– Народ пока не дорос до высоты момента. – Внезапно для самого себя произнёс Алик Железин.
– Правильно, товарищ! – Согласилась Зойка Три Стакана. – Нам нечего бояться их суда. И мы его не боимся! Но это будет не суд, а судилище! Народ позже, после того как произойдёт непоправимое, нам же этого и не простит! Надо уйти в подполье.
Старый алкаш Кузькин при слове «подполье» проявил склонность к ассоциативному мышлению, и заявил:
– У меня в деревне Отлив, под городом, есть старинный приятель. У него в подполье столько самогона напасено! Уууу! Пошли туда! Скроемся так, что ни одна собака не найдёт.
Так и порешили – Зойка Три Стакана, Камень и Кузькин скрываются в деревне Отлив. А связь с ними от большевиков будет держать молодой большевик из московских студентов Николай Нидвораевич Закусарин – он был прислан на днях ЦК ВКП (б) в Глупов на подмогу товарищам в качестве теоретика и агитатора.
Камень, как зампредисполкома, только вступив в должность, в первую очередь завладел ключом от сейфа, где деньги лежат. Поэтому, прихватив с собой всю наличность из кассы Совета, троица подпольщиков вышла незамеченной через чёрный ход и отправилась на вокзал, где села на поезд до деревни Отлив. В деревне они были с радостью встречены собутыльником Кузькина. Для Зойки Три Стакана и Камня быстренько соорудили шалаш из свежескошенного сена на берегу речушки Грязнушки, а Кузькин с собутыльником расположились в избе – поближе к подполью.
Так в Глупове закончилось двоевластие и началась реакция.
Хренский с милицейскими наконец-то ворвались в здание Совета, но застали там только часть депутатов и, самое главное, не нашли нигде Зойку Три Стакана и Камня. Депутаты совета попросили Хренского вновь возглавить глуповский Совет, и даже хлеб-соль ему поднесли, но он отказался, поскольку накануне утром Ани-Анимикусов предложил ему должность министра по военным делам вместо выбывшего на фронт министра.
По предложению Митрофана Зойка Три Стакана была объявлена в розыск, как немецкий шпион, пытавшийся в интересах германцев предать дело революции. Об этом было напечатано во всех головотяпских газетах.
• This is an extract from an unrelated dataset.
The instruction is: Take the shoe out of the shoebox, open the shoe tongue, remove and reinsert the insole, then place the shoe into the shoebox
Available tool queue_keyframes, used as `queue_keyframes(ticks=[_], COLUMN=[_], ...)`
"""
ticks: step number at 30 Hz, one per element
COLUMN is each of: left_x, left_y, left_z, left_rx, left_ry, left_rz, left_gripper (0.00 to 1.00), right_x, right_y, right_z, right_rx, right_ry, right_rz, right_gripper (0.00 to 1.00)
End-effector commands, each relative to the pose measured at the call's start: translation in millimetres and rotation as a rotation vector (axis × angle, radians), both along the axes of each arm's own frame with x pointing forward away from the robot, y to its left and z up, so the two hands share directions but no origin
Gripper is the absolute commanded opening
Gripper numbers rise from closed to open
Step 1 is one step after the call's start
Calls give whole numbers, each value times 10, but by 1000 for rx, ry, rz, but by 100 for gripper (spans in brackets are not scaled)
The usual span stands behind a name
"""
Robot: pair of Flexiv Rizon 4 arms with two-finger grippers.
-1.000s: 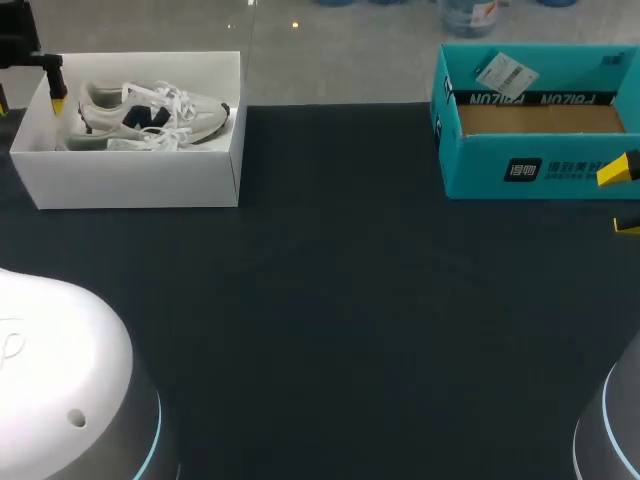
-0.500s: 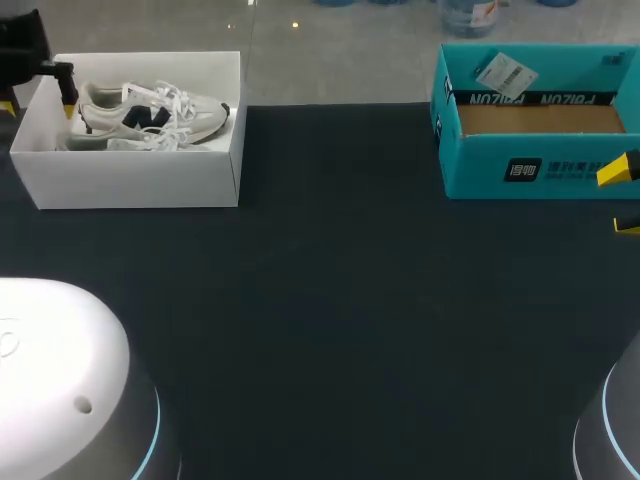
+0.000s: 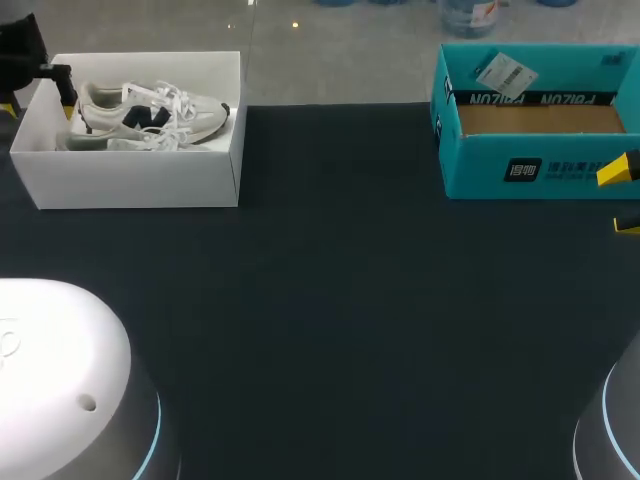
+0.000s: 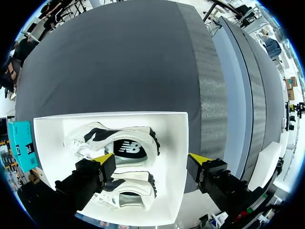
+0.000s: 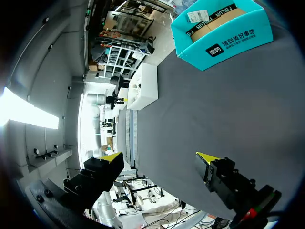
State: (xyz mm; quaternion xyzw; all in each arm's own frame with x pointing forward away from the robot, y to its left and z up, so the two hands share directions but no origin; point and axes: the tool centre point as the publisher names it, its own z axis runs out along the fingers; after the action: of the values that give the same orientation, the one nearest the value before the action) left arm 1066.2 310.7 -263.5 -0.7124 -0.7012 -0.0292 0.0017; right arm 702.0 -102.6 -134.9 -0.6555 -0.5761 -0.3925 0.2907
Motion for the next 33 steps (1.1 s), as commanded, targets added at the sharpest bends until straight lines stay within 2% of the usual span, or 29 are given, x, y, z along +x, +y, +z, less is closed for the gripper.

Головотяпы, массово записывающиеся в большевики, призадумались и записываться в большевики перестали.
Хренский не согласился вернуться в Совет потому, что ходить в военной одежде, в военной фуражке и сапогах ему очень понравилось, как и его жене, которая, увидев в первый день его таким, всплеснула руками, и восхищённо закатив к верху глаза, трагичным голосом произнесла:
– Какой ты… брутальный! Как Наполеон!
Хренский заглянув в зеркало, и увидев чучело в военной форме, которая была выдана ему с плеча предшественника – крупного и толстого земского статистика, а потому болтавшаяся на нём, решил, что со стороны виднее. А посмотрев на себя в профиль, изрядно кося глазами в зеркало, сказал только:
– Точно. Наполеон! – И стал военным министром.
Теперь каждое утро он начинал с построения городского гарнизона из инвалидной команды и выздоравливающих раненых из госпиталя, временно до окончательного выздоровления прикомандированных к гарнизону. Пройдя, как ему казалось, молодцеватым шагом вдоль строя, он лихо делал поворот кругом, и кричал голосом митингующего трибуна:
– Здорово, молодцы!
Молодцы дружно ему отвечали:
– Здравь-жлаем-мистр!
– Разойдись! – Вновь зычно кричал Хренский, и все расходились кто куда, в основном – побираться «Христа ради» на Спасскую площадь к собору.
Хренский же после этого отправлялся в Кабинет министров Временного комитета, где и участвовал в многочисленных заседаниях и прениях как военный министр.
Живоглоцкий
Родители Исаака Бернштейна были крещёными евреями. Крещение они приняли отнюдь не по религиозным соображениям, а исключительно по соображениям коммерции. Жили они в Маркушах, что в районе Бердичева и не могли пересекать черту оседлости, будучи традиционными евреями. Бизнес у Мойши Бернштейна – отца Исаака, – пошёл в гору. Он очень удачно торговал выделанной свинячьей кожей. Однако рост объёмов продаж уткнулся в черту оседлости, и чтобы бизнес продолжил дальнейший рост, надо было Бернштейнам преодолеть препятствие в виде иудейской религии.
– Ничего личного, – сказал Мойша своему еврейскому богу сразу после крещения, – только бизнес.